- _Work item_
Return, with both end lines included, exactly what the data below holds from the line with "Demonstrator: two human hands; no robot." through the line with "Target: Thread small", though not the pictures.

--- Given information ---

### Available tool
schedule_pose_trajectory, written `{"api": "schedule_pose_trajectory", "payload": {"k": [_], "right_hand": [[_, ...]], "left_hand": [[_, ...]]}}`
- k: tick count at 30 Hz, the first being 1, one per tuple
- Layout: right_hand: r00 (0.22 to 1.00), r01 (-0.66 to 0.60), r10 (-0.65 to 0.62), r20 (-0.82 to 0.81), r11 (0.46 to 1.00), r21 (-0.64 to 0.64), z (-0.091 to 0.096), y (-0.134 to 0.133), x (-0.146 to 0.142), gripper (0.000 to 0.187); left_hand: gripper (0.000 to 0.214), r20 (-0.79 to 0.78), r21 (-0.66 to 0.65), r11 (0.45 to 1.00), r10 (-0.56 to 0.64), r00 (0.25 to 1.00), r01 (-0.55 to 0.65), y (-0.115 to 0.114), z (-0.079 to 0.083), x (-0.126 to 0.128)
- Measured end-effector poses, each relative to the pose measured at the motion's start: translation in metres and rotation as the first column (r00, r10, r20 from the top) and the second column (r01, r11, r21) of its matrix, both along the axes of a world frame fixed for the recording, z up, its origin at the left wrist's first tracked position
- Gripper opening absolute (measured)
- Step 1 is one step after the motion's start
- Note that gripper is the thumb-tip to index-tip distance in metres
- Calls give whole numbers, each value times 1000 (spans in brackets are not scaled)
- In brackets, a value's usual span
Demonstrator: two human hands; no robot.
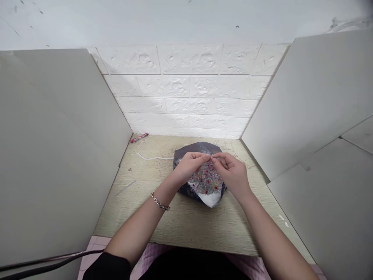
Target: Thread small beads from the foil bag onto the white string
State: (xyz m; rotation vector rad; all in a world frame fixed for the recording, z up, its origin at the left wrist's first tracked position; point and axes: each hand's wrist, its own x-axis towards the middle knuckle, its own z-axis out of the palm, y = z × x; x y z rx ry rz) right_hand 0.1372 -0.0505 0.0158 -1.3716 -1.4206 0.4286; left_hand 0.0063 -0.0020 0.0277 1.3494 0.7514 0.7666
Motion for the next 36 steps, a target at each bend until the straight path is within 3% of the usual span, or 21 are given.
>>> {"api": "schedule_pose_trajectory", "payload": {"k": [7,16,25,29,32,34,36], "right_hand": [[999,17,-18,45,999,38,0,-2,-1,16],[952,49,-105,287,979,197,5,-5,1,14],[951,-28,-44,305,973,227,2,-4,4,17],[980,-8,-26,196,986,168,1,-5,2,17],[999,-28,30,-36,998,51,1,-4,0,17],[965,-100,91,-244,995,-25,0,-2,0,18],[874,-216,161,-459,974,-68,1,0,0,20]], "left_hand": [[31,26,3,1000,-9,1000,9,0,-4,0],[28,60,0,999,-43,997,43,-3,0,0],[35,59,71,996,-60,996,55,-1,-3,-1],[33,62,77,996,-52,997,47,-1,-3,-1],[30,59,72,997,-42,997,37,-2,-2,0],[28,49,53,998,-37,998,34,-2,-1,0],[28,60,15,999,-38,997,37,-3,0,0]]}}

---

- _Task response_
Demonstrator: two human hands; no robot.
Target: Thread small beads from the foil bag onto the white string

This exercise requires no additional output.